Cigar Aficionado states that Winston Churchill smoked a staggering amount of cigars during his life. For example in 1964, the article states that Winston Churchill reportedly bought 825 from a single store in a 6 month period.
I understand that his alcohol tendencies are rather exaggerated, but the fact he spent most of his later years drinking in the morning and during lunch is rather fascinating.
The fact that he was able to lead a lifestyle like this in his life and dying at a considerably old age, not dying of any illnesses related to these habits, and dying of a stroke. How was he able to live a life of this and live to the age of 90?

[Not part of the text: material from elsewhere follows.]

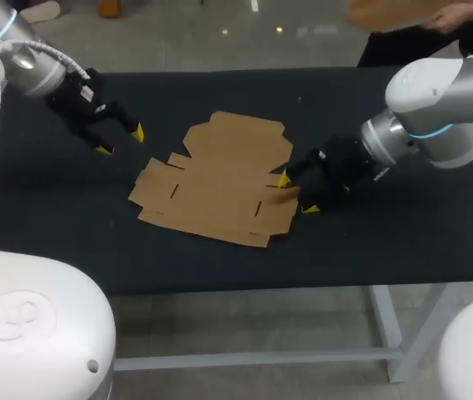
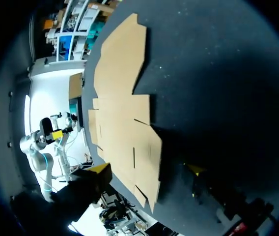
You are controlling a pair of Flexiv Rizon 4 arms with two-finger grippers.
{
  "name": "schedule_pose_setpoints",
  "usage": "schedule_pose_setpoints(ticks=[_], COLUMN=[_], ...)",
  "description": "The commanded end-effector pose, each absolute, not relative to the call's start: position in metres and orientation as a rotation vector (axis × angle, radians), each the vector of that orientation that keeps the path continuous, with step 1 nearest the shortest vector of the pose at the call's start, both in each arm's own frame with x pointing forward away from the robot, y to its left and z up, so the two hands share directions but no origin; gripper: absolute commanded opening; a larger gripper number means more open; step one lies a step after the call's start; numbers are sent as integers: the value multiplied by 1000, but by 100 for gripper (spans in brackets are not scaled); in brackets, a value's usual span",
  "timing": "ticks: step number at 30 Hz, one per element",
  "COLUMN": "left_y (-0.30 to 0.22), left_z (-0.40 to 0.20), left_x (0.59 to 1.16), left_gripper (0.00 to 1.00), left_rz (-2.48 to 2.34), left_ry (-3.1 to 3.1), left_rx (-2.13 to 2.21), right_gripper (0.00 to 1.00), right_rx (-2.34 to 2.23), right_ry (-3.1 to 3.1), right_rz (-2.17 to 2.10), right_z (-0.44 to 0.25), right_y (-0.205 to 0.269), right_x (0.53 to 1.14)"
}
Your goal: Assemble the packaging by folding the flat box into shape, placing the metal phone stand inside, and closing the box properly
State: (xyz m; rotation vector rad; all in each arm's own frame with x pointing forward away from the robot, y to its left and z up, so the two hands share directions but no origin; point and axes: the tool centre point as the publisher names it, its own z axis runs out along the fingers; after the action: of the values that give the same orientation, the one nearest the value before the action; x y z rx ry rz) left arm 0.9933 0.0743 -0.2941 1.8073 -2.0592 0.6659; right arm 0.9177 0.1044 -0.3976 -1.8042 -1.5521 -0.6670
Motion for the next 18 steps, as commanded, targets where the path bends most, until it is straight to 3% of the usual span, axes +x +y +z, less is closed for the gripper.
schedule_pose_setpoints(ticks=[1, 4, 9, 14, 18], left_y=[76, 77, 79, 80, 81], left_z=[-293, -295, -295, -296, -297], left_x=[993, 992, 991, 991, 990], left_gripper=[100, 100, 100, 100, 100], left_rz=[664, 661, 659, 663, 663], left_ry=[-2057, -2056, -2054, -2055, -2054], left_rx=[1807, 1803, 1803, 1801, 1798], right_gripper=[91, 75, 60, 49, 47], right_rx=[-1890, -1912, -1925, -1959, -1974], right_ry=[-1544, -1530, -1502, -1497, -1484], right_rz=[-757, -786, -831, -854, -859], right_z=[-393, -393, -391, -392, -397], right_y=[106, 107, 103, 109, 113], right_x=[899, 895, 889, 885, 886])
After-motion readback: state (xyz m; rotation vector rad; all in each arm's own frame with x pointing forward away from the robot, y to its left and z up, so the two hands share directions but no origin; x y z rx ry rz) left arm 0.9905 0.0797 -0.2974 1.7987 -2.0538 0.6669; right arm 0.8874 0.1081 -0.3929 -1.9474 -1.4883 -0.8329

This is more a medical question than a history question. Stroke IS an illness related to both smoking and alcohol abuse. Without knowing too much in depth detail specifically about Churchill’s health, I note that he’d already had some minor strokes (partial paralysis on his lower body) prior to returning to office in his 77th year. Towards the end of his life he had decreased cognitive capabilities, some queried dementia and, of course, a massive stroke took him at 90 years old. These can all be attributed to smoking.

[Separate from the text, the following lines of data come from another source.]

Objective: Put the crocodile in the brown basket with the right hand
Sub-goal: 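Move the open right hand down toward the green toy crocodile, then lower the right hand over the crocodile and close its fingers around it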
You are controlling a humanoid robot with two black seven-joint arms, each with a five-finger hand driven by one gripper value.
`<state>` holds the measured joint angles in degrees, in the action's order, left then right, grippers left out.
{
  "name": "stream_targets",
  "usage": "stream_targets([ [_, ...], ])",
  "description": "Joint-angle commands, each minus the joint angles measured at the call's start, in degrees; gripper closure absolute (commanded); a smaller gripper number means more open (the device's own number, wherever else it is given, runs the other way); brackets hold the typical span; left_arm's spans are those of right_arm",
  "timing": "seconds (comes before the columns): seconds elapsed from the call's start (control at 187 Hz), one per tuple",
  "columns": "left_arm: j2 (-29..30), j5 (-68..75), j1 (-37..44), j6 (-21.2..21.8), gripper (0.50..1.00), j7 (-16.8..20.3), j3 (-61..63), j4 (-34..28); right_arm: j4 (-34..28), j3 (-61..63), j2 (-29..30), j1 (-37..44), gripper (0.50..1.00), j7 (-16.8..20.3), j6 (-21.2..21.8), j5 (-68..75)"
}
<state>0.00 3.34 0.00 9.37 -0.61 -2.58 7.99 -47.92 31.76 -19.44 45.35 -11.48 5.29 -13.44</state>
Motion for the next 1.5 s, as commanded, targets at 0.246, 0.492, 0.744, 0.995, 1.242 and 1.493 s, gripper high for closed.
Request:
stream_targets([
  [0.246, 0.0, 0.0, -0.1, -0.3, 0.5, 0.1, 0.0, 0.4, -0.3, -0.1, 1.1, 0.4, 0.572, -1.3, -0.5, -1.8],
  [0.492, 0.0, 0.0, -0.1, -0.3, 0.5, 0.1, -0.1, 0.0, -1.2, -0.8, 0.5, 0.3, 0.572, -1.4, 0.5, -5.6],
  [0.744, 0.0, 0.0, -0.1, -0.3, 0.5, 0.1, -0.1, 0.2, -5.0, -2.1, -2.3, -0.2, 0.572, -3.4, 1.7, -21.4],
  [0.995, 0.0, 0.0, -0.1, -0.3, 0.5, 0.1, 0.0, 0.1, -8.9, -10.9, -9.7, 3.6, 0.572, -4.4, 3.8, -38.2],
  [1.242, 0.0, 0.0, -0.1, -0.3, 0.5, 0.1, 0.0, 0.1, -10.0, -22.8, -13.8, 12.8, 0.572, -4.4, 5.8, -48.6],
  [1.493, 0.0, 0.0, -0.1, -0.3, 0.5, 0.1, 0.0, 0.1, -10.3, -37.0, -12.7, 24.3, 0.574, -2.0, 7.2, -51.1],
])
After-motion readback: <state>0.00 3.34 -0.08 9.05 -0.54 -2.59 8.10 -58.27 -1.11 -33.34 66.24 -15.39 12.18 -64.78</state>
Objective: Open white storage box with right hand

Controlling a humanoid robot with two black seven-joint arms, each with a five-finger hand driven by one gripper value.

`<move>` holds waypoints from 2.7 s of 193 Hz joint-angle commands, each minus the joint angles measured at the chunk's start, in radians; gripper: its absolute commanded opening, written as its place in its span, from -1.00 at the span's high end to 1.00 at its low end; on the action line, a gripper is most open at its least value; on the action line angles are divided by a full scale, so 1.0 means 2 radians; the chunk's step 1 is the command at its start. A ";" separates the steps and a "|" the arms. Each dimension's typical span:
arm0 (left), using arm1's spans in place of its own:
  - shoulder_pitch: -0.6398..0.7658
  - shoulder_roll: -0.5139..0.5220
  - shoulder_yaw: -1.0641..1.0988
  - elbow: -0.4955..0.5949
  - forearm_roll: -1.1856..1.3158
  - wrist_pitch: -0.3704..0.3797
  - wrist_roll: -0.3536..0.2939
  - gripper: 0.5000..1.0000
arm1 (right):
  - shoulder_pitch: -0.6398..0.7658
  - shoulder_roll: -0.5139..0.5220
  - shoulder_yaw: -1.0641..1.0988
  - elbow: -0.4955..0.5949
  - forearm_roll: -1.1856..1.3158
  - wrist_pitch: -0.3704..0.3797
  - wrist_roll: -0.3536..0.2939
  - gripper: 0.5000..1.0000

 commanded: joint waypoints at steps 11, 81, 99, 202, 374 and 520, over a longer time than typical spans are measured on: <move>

Genetics plays an important part of protecting against things such as high cholesterol, high blood pressure, diabetes, peripheral vascular disease and so on. Environmental factors such as alcohol abuse and smoking tobacco (or repeated inhalation of any noxious substance) also influence one’s risk of developing these diseases/risk factors. Objectively speaking being male, a smoker and an alcoholic puts him into a high risk category for the development of coronary artery disease, atherosclerosis and stroke. I would wager his genetics more than anything helped him live with relatively few debilitating deficits until his death at 90.
The prognosis for strokes in the 1900s (or rather until 1996 when thrombolytics were introduced for the treatment of acute stroke) was poor. The risk of death at 28 days post stroke was 28%, at 5 years post stroke it was 60% (cited below). How Churchill came off so well can potentially be attributed to a healthy diet (the prevalence of highly processed, low nutrition, high caloric food wouldn’t reach mainstream until the 1950s) active lifestyle (in his younger years where ability would allow it), and you can see his robust body in action as it fought off a bout of pneumonia before penicillin was discovered. For an unhealthy man, he was healthy. That comes down to luck (in genetics), and doing pretty much everything else (aforementioned diet and exercise) right.

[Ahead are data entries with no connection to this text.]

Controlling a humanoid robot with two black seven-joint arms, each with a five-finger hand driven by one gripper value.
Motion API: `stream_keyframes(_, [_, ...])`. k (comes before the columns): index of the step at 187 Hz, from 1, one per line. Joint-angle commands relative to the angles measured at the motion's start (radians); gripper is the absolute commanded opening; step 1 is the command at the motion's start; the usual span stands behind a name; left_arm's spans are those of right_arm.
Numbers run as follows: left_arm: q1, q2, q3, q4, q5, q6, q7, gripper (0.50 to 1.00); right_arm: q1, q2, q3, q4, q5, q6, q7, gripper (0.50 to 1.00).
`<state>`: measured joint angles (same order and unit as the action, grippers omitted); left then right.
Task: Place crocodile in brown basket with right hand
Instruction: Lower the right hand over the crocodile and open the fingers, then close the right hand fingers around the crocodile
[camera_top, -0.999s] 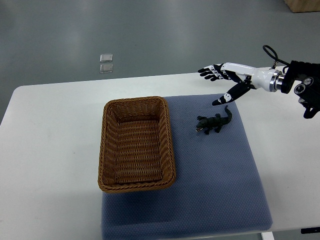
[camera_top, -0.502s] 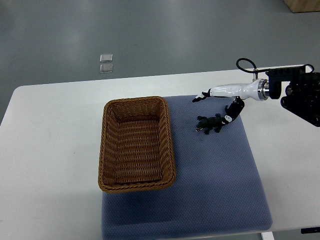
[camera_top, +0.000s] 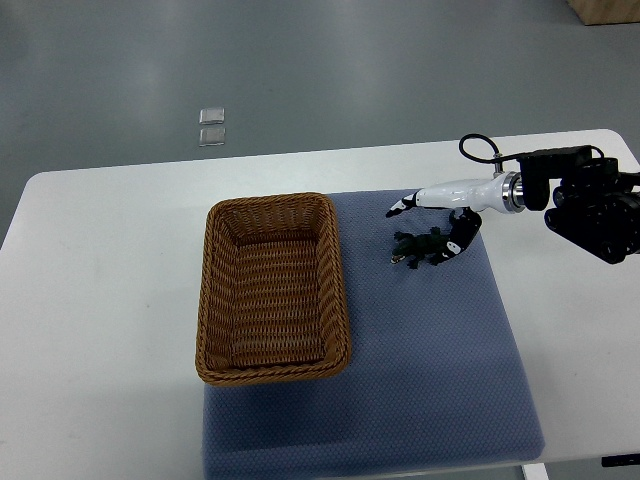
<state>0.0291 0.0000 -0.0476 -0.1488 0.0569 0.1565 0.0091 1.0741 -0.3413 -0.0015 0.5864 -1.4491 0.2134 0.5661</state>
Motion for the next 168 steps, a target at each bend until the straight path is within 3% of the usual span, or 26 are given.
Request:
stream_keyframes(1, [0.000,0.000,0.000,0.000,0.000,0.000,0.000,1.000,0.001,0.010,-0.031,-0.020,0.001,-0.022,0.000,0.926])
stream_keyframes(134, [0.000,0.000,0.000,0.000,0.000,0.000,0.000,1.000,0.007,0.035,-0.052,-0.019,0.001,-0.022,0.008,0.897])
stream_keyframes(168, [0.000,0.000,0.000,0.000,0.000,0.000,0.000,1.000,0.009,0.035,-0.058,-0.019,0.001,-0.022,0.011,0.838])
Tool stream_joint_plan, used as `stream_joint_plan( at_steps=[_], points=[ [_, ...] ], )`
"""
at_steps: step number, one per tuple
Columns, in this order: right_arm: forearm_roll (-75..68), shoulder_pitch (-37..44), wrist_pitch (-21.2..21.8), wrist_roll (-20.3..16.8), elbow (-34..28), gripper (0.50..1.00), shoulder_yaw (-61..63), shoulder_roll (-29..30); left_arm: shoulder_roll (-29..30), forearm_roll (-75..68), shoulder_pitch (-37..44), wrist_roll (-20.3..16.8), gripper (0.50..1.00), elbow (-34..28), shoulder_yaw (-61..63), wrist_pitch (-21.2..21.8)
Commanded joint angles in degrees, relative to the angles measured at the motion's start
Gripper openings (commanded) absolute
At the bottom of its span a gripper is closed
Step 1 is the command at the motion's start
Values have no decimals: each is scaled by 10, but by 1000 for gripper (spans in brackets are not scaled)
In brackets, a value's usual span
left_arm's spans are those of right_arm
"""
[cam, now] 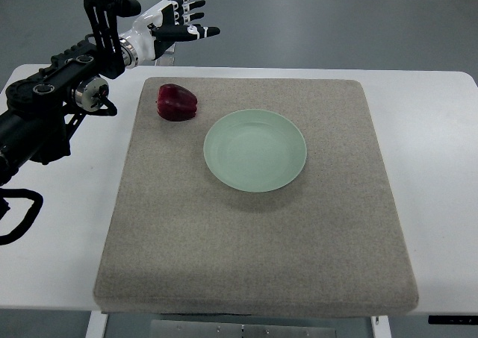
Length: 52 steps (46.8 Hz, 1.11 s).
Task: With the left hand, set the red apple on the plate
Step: 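Swing the left hand over the board toward the red apple, then lower the left hand onto the red apple and close fingers around it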
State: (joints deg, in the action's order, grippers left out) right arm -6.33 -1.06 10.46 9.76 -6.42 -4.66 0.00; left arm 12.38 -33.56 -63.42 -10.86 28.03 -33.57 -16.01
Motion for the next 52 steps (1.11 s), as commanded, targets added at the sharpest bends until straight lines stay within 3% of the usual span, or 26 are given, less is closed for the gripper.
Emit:
stream_joint_plan(
  at_steps=[1,21,30,52],
  points=[
    [0,0,0,0,0,964,0,0,14,-72,-7,4,990,24,0,-1],
    [0,0,0,0,0,964,0,0,106,-168,-92,4,986,107,217,-1],
    [0,0,0,0,0,964,0,0,112,-272,-101,-6,984,109,253,0],
    [0,0,0,0,0,964,0,0,112,-462,-95,-70,979,124,297,5]
  ],
)
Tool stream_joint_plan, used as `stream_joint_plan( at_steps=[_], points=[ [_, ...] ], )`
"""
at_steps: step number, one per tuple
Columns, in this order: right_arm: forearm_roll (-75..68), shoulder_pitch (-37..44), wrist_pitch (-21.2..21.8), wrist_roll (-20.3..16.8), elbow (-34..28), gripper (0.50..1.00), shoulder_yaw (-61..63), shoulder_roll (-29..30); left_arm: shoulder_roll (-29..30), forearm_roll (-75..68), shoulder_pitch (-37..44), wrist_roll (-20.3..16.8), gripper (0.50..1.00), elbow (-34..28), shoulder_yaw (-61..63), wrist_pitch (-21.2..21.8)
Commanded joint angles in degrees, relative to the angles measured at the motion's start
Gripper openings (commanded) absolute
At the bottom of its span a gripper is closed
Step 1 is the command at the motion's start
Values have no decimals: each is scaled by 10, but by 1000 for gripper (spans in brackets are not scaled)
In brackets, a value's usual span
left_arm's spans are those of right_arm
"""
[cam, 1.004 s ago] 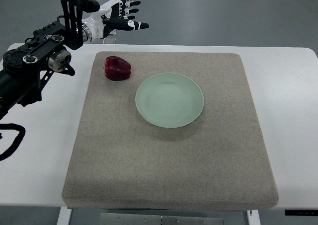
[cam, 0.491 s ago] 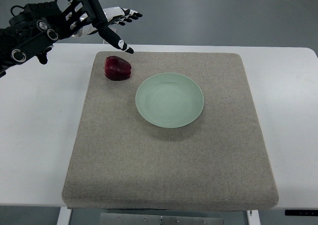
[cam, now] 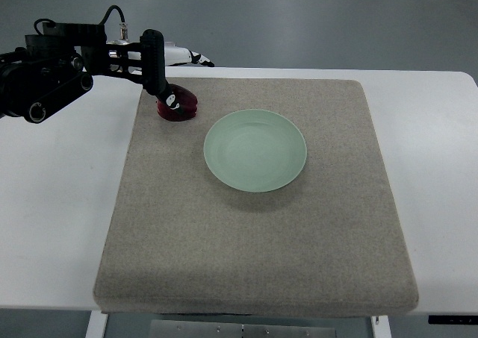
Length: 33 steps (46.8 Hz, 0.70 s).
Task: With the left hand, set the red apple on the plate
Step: 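Lower the left hand onto the red apple and close fingers around it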
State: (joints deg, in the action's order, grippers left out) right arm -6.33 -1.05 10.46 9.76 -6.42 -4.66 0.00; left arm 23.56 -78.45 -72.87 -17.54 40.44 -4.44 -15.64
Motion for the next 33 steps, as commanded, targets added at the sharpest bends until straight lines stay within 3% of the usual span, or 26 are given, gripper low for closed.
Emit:
stream_joint_plan(
  at_steps=[1,15,33],
  points=[
    [0,0,0,0,0,964,0,0,0,-19,-1,-3,979,0,7,3],
    [0,0,0,0,0,964,0,0,0,-40,-1,-3,975,-5,53,48],
    [0,0,0,0,0,964,0,0,-1,-38,4,-3,984,-8,58,53]
  ],
)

The cited stroke stat came from: Brønnum-Hansen, H., Davidsen, M. & Thorvaldsen. P. (2001). Long-Term Survival and Cause of Death After Stroke. Stroke, 32 (9). https://doi.org/10.1161/hs0901.094253
In case you’d like to know a bit more about how smoking causes something seemingly unrelated like stroke or heart attack, I’ll elaborate a little. Firstly, a reorientation to the physiology of your body. Vessels in your body allow blood to flow and deliver the necessities to every tissue in your body. A fairly common comparison is a plumbing system (your arteries and veins are like pipes that allow water to flow through the house). Your tissue needs various supplies to function, primarily glucose and oxygen. There’s also other stuff mixed up in your blood - things that can plug any minor leaks (coagulation or clotting, this is why you don’t bleed out when you cut your finger), stuff that identifies and attacks foreign bodies (your immune system and the resulting inflammation) and other stuff which isn’t super relevant, like hormones and so on.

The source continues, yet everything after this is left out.